About this exercise: Extract, without alteration, each line from the start of the listing to the line bearing "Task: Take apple".
::: Data supplied :::
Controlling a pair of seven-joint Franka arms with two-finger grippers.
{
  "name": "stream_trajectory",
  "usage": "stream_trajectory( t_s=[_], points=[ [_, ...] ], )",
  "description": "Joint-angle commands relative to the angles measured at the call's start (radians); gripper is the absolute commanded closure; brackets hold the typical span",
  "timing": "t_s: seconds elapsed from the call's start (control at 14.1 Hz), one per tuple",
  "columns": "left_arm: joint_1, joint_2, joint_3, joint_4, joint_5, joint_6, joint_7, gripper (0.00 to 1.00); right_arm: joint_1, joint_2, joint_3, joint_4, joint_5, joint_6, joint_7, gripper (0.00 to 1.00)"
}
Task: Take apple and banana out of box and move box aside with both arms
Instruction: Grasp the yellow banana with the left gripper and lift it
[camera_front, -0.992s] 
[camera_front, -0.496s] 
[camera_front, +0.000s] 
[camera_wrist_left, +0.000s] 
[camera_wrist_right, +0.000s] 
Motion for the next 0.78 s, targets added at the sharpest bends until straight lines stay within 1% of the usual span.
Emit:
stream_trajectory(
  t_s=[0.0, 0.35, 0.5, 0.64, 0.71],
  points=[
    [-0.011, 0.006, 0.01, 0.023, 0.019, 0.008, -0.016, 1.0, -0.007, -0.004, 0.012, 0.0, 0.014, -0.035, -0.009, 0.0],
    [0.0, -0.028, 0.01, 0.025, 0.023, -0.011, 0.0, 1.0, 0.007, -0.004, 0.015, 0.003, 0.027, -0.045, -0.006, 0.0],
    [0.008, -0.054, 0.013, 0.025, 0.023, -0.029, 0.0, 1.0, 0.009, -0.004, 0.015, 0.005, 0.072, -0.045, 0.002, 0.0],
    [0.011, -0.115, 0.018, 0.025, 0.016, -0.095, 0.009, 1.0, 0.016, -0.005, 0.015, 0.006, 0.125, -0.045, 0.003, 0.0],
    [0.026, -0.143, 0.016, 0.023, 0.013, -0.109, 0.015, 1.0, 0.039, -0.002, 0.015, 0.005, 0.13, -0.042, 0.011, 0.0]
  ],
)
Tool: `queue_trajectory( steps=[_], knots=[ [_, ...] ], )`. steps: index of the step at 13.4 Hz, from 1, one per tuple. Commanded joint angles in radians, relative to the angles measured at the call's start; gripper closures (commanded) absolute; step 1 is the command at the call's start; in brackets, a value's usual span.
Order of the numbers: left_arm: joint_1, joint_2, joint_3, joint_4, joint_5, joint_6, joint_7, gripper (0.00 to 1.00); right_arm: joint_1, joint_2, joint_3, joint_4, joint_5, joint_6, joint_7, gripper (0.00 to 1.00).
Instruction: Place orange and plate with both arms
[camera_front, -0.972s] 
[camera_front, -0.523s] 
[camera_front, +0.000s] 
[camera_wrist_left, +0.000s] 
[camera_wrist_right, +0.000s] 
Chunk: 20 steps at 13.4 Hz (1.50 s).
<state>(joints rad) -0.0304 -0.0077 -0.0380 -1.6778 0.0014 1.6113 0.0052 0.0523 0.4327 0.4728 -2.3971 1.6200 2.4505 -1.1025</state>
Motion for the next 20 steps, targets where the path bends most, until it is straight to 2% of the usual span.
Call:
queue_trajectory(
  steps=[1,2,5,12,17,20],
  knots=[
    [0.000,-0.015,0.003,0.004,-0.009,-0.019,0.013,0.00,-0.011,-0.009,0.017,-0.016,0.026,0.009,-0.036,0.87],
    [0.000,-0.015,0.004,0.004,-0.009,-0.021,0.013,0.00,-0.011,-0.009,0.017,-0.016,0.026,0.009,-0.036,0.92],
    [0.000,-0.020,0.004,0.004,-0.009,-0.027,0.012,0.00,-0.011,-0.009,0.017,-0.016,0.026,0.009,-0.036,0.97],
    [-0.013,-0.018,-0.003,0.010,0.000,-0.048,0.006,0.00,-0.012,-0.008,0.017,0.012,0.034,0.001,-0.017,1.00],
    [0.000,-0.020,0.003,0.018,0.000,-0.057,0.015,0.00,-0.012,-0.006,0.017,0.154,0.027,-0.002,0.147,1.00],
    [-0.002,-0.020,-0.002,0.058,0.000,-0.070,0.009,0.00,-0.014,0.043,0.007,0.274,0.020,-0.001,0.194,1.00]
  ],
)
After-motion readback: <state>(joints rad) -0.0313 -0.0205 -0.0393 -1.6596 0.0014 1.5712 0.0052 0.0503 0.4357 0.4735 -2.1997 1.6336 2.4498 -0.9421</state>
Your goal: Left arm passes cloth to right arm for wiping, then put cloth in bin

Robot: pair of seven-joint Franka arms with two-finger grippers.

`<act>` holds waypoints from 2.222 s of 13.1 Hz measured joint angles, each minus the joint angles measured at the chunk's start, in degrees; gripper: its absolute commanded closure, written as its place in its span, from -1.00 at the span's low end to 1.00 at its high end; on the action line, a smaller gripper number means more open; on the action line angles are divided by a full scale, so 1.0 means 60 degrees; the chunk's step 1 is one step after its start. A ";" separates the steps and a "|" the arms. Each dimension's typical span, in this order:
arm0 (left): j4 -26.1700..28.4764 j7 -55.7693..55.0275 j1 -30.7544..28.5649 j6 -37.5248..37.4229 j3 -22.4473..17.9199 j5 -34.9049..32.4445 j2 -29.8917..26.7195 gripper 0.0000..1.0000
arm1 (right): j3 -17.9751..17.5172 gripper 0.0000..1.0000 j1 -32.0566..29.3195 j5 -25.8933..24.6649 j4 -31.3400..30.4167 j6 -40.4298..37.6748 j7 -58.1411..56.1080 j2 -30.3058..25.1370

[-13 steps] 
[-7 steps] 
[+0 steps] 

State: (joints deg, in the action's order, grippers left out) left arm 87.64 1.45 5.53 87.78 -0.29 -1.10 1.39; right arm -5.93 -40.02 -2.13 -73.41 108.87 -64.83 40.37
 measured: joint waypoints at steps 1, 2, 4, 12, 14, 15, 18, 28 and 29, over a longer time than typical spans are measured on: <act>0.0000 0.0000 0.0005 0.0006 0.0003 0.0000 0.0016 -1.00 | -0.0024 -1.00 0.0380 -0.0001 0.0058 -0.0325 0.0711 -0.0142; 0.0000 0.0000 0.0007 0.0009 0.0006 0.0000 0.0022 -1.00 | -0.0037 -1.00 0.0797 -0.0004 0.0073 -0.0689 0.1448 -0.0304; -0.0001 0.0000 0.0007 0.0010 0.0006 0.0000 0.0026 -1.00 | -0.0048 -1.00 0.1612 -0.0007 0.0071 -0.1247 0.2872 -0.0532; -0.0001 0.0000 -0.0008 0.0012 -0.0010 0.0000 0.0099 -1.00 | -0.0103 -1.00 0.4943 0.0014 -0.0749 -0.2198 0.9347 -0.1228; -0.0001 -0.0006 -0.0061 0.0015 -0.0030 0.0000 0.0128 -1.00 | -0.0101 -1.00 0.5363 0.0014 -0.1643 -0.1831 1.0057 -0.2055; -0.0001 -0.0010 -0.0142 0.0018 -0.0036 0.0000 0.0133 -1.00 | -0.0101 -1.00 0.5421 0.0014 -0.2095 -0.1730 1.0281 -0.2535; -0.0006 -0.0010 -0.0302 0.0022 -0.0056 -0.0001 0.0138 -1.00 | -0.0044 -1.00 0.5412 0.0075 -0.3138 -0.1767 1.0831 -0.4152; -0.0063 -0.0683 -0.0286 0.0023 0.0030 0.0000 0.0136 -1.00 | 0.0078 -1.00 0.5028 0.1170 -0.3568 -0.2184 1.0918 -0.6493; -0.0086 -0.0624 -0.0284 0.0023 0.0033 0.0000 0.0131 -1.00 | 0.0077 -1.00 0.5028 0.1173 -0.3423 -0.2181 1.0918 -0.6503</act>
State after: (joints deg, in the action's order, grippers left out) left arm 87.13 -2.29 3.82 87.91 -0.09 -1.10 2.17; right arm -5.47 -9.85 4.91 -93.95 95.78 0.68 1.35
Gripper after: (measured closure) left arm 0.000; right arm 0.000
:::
Written answer:
Controlling a pair of seven-joint Franka arms with two-finger grippers.
{
  "name": "stream_trajectory",
  "usage": "stream_trajectory( t_s=[_], points=[ [_, ...] ], )",
  "description": "Joint-angle commands relative to the angles measured at the call's start (radians); gripper is the absolute commanded closure; brackets hold the typical span",
  "timing": "t_s: seconds elapsed from the call's start (control at 14.1 Hz), one per tuple",
  "columns": "left_arm: joint_1, joint_2, joint_3, joint_4, joint_5, joint_6, joint_7, gripper (0.00 to 1.00); right_arm: joint_1, joint_2, joint_3, joint_4, joint_5, joint_6, joint_7, gripper (0.00 to 1.00)"
}
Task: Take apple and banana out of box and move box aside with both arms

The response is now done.